Terpenes, the aromatic compounds responsible for the distinct scents and effects of cannabis, are gaining widespread recognition for their therapeutic benefits. While lab testing provides precise terpene profiles, it’s not always accessible or necessary for a cannabis enthusiast with a keen sense of observation and some knowledge of these natural compounds. As a naturopathic cannabis enthusiast, I believe in empowering individuals to identify terpenes intuitively by engaging their senses and understanding the plant’s natural characteristics.

Here’s how to identify terpenes in cannabis cultivars without lab testing.

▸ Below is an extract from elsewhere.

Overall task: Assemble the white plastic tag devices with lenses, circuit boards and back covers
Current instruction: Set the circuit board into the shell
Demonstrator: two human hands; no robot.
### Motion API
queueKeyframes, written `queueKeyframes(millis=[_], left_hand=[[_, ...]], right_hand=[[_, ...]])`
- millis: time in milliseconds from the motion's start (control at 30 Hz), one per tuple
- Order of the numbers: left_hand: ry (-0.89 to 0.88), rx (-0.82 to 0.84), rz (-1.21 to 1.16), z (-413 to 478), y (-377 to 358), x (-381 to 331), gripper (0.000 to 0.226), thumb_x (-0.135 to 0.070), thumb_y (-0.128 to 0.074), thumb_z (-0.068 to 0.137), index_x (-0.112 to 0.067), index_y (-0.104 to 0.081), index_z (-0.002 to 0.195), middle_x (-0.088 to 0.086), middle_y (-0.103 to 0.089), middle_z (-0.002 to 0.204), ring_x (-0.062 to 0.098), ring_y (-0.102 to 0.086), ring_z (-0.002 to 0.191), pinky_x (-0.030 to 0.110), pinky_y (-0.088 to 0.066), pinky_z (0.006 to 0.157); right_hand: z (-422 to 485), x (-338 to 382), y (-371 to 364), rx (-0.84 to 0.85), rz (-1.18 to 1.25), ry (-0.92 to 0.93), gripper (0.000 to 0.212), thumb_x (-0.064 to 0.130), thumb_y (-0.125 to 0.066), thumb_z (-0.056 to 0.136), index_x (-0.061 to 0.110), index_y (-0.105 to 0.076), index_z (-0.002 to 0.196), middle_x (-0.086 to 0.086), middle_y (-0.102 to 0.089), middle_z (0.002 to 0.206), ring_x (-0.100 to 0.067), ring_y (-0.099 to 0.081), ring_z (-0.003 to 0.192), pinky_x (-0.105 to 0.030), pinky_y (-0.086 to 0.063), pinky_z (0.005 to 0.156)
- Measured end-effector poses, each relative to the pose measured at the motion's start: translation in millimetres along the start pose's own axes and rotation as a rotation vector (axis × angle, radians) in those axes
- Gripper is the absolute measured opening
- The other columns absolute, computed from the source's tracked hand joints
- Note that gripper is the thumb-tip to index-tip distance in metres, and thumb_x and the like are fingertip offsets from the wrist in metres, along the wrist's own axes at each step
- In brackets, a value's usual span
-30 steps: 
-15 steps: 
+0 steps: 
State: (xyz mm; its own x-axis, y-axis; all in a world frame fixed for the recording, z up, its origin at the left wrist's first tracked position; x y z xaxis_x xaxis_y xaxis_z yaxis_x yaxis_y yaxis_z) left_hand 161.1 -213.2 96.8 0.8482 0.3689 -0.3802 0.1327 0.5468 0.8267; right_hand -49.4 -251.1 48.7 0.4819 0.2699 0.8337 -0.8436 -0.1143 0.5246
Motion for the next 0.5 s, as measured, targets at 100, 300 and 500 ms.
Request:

1. Follow Your Nose: Scent as Your Guide

Terpenes are highly aromatic, and their presence can be detected through smell. Familiarizing yourself with the scent profiles of key terpenes is the first step to recognizing them in cannabis:
  • Limonene: Citrusy and uplifting, limonene smells like lemons, oranges, or limes. Cultivars high in limonene often have names like “Lemon Haze” or “Sour Diesel.”
  • Myrcene: Earthy and musky, myrcene evokes the smell of cloves or damp soil. It's the most common terpene in cannabis, often found in calming indica cultivars.
  • Pinene: As the name suggests, pinene smells like pine trees and forest air. It’s invigorating and commonly found in cultivars promoting focus.
  • Linalool: Floral and soothing, linalool is reminiscent of lavender, often associated with relaxation and stress relief.
  • Caryophyllene: Spicy and peppery, caryophyllene is the only terpene that directly interacts with the endocannabinoid system, offering anti-inflammatory benefits.

To identify terpenes, break open a bud and take a deep inhalation. Note the dominant and subtle undertones in the scent profile.

2. Examine Appearance and Texture

The look and feel of cannabis can give clues about its terpene content.
  • Sticky and Resinous Buds: A sticky texture often indicates a high concentration of terpenes and cannabinoids.
  • Color Variations: Cultivars with deep orange, purple, or bright green hues may hint at certain terpene profiles. For instance, purple cultivars often have higher linalool and myrcene content.


3. Taste the Experience

Vaporizing or smoking cannabis can help identify terpenes through flavor. Use a clean device to avoid interference from other substances, and focus on the flavors:
  • Citrus and tangy hints likely signal limonene.
  • Spicy, warm undertones point to caryophyllene.
  • A sweet, floral taste may indicate linalool.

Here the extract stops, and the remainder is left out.